SUR QUOI,
Aux termes de l'article L.743-23 alinéa 1 du code de l'entrée et du séjour des étrangers et du droit d'asile, en cas d'appel manifestement irrecevable, celui-ci peut être rejeté sans convocation préalable des parties. L'article R743-11 alinéa 1 exige que "A peine d'irrecevabilité, la déclaration d'appel est motivée".
En outre, l'article L.743-23 alinéa 2 dispose qu'en cas d'appel contre la décision rendue sur contestation de l'arrêté de placement en rétention, celui-ci peut également être rejeté sans avoir préalablement convoqué les parties s'il apparaît qu'aucune circonstance nouvelle de fait ou de droit n'est intervenue depuis le placement en rétention administrative ou son renouvellement, ou que les éléments fournis à l'appui de la demande ne permettent manifestement pas de justifier qu'il soit mis fin à la rétention.
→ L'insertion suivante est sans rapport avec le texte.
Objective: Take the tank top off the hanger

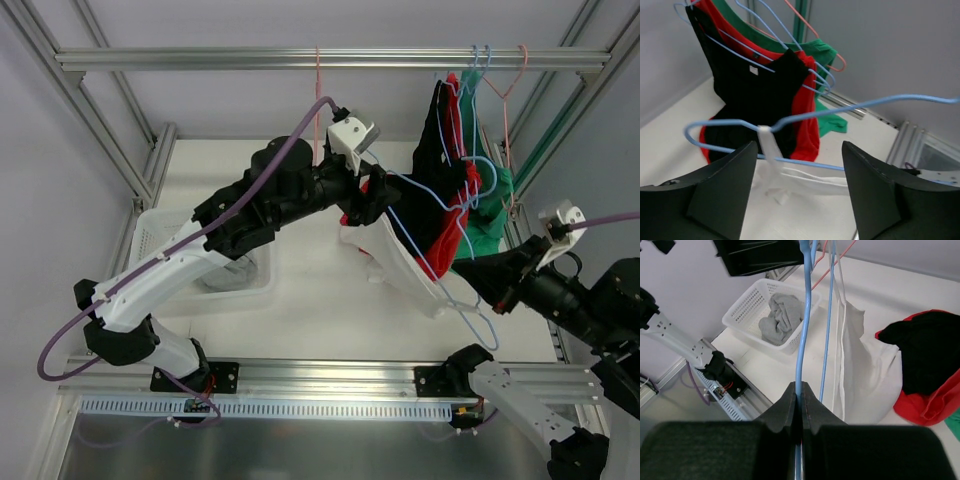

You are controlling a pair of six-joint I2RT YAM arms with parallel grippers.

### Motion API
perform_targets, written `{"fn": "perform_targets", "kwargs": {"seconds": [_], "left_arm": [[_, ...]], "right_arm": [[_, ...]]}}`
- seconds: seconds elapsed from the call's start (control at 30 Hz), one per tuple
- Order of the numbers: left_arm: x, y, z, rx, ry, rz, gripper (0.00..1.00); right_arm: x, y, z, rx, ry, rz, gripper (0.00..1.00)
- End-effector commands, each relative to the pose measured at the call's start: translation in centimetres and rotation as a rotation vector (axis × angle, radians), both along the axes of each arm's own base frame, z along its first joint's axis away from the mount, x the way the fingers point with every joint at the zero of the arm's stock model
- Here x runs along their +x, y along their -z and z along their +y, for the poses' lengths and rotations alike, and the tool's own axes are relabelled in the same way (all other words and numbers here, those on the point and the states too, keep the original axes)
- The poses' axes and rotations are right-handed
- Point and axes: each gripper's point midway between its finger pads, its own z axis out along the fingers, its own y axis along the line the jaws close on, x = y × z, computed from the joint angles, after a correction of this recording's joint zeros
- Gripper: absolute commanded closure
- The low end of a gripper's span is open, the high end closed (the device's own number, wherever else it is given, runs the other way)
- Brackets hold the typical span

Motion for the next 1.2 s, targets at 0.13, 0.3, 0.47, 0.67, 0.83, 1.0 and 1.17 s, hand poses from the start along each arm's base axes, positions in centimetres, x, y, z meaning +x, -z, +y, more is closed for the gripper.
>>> {"fn": "perform_targets", "kwargs": {"seconds": [0.13,0.3,0.47,0.67,0.83,1.0,1.17], "left_arm": [[2.2,-1.2,0.1,0.009,-0.099,-0.091,0.42],[2.2,-0.7,0.2,0.019,-0.098,-0.095,0.62],[1.5,-0.4,-0.2,0.02,-0.052,-0.097,0.75],[1.2,0.3,-0.3,0.025,-0.034,-0.086,0.55],[0.8,0.4,-0.3,0.022,-0.014,-0.088,0.62],[0.5,0.6,-0.1,0.02,-0.006,-0.083,0.75],[-0.3,0.8,-0.1,0.017,0.03,-0.077,0.53]], "right_arm": [[-3.9,-1.4,-1.2,0.038,-0.036,-0.019,1.0],[-4.6,-2.0,-1.2,0.049,-0.059,-0.037,1.0],[-4.7,-2.2,-1.1,0.052,-0.06,-0.043,1.0],[-4.2,-2.0,-1.3,0.04,-0.043,-0.046,1.0],[-4.1,-2.0,-1.3,0.035,-0.039,-0.045,0.99],[-3.8,-1.8,-1.4,0.025,-0.027,-0.046,1.0],[-3.1,-1.5,-1.5,0.009,-0.007,-0.04,1.0]]}}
Par application de l'article R.743-14 du même Code, les observations de l'appelant concernant le caractère manifestement irrecevable de son appel ont été sollicitées.
En l'espèce,
- s'agissant de l'arrêté de placement, de la référence à l'arrêt CJUE Adrar du 04 septembre 2025 C-313/25 PPU et aux articles 8 de la CEDH et 24 de la CDFUE, les éléments soumis (ensemble des liens privés et familiaux sur le territoire national, paternité d'un fils de 10 ans) ne critiquent en aucune manière la motivation retenue par le premier juge, ni ne font valoir de circonstance de fait ou de droit nouvelle, ni n'apportent d'élément permettant qu'il soit mis fin à sa rétention au sens des articles L. 741-10 et L.743-23, alinéas 1 et 2 combinés, étant souligné qu'ils constituent davantage une contestation de la décision d'éloignement relevant de la compétence exclusive du juge administratif, qu'ils ne sont pas nouveaux, que la durée de la rétention demeure limitée et que l'arrêté discuté rappelle les trois condamnations en cinq ans qu'il retient au titre de la menace pour l'ordre public mais aussi la soustraction à la mesure d'éloignement en cours depuis le 3 décembre 2024, alternative à cette menace, M. [D] [N] ayant par ailleurs répété qu'il refusait de se conformer à cette mesure ;
- s'agissant de la mention de la saisine des autorités consulaires sur la copie actualisée du registre, la déclaration d'appel indique simplement " je maintiens les moyens soulevés en première instance " sans autres explications au regard de la motivation du premier juge qui écarte à juste titre cette fin de non-recevoir - ce qui ne peut constituer une motivation au sens de l'article R.743-11.
En l'absence de toute illégalité susceptible d'affecter les conditions (découlant du droit de l'Union) de légalité de la rétention, et à défaut d'autres moyens présentés en appel, il y a lieu de constater que l'appel doit être rejeté comme irrecevable.